The Minnesota Vikings are risking it all by signing free-agent quarterback Kirk Cousins to a 3-year, $84-million contract that is fully guaranteed, no matter how he plays. This is the largest contract in NFL history. Now the largest question that’s burning in everyone around the world’s minds right now: is Kirk Cousins worth it?
Cousins was drafted in the 4th round of the 2012 NFL Draft by the Washington Redskins as a back-up for fellow rookie Robert Griffin III, who was drafted by the Skins in the 1st round with the 2nd overall pick. When the RG3 experiment ended in disastrous fashion, it was Cousins who took the helm as the franchise QB. Cousins was extremely underwhelming in his first few years in the league not even breaking 1,000 passing yards until his 3rd year in the league in 2014. He also sported a QBR of 41.7 in 2013 which was among one of the lowest QBRs in the league.
It wasn’t until 2015 that Cousins finally broke through and showed why he was a franchise QB. Since 2015, Cousins is the only quarterback in the league to compile 3-straight 4,000+ passing yards seasons. There is no question that Cousins has what it takes to be a starter in the league, but was he worth the gamble? Since 2015, Cousins’ QBR has dropped from a modest 71.7 to 50.5 in 2017. While Cousins’ arm is nothing to question, his accuracy and decision-making is suspect.
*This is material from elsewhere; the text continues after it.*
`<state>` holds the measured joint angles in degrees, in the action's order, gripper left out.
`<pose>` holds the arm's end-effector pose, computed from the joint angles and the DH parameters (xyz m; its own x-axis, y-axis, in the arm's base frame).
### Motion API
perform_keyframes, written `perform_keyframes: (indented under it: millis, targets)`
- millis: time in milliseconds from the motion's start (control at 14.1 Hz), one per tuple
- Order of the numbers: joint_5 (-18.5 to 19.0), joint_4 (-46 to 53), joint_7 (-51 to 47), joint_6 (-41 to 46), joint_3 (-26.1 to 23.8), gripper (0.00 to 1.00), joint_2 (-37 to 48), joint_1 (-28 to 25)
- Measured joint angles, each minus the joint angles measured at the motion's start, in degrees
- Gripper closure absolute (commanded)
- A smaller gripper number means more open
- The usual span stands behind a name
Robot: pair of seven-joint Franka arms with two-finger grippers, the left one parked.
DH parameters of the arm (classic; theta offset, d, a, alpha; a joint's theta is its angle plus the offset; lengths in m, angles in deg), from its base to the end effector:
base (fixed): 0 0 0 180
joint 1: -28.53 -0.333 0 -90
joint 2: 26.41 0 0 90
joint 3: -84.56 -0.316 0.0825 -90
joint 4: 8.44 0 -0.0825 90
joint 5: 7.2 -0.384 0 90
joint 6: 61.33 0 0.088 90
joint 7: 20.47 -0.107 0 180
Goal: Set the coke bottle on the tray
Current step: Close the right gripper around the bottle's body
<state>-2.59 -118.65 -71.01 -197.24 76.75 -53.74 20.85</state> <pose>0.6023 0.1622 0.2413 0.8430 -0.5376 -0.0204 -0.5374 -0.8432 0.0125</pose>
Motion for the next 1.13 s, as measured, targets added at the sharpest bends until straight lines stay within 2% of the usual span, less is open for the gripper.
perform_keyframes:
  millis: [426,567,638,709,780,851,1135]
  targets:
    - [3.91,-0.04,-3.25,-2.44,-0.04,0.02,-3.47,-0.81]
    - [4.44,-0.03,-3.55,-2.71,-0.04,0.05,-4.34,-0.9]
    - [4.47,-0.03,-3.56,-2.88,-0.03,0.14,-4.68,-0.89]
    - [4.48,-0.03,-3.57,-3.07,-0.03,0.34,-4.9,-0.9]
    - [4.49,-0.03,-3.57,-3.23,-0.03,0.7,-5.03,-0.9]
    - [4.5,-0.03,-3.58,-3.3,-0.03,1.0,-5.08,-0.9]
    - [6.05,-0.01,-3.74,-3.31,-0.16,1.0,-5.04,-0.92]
Case Keenum had a breakout year in 2017 after getting the starting job for the Vikings when Sam Bradford was sidelined with a knee injury. After taking the reigns, the Vikings never looked back as Keenum lead the Vikings to a 13-3 regular season record, the Vikings best record in decades, and an appearance in the NFC Championship game. Keenum threw for just 5 less touchdowns than Cousins (Keenum: 22, Cousins: 27) in 2017 but also threw for almost half as many interceptions (Keenum: 7, Cousins: 13). Keenum also sported a higher completion percentage (67.7) than Cousins (64.3) and had a higher QBR (Keenum: 71.3, Cousins: 50.5). With that being said, it makes you wonder what the Vikings thought when signing Cousins over Keenum. What they probably saw was a guy who has proven himself as a starter in the league versus Keenum who could possibly be a one-hit wonder. Only time will tell, but bottom line is: the Vikings better be sure Cousins can deliver.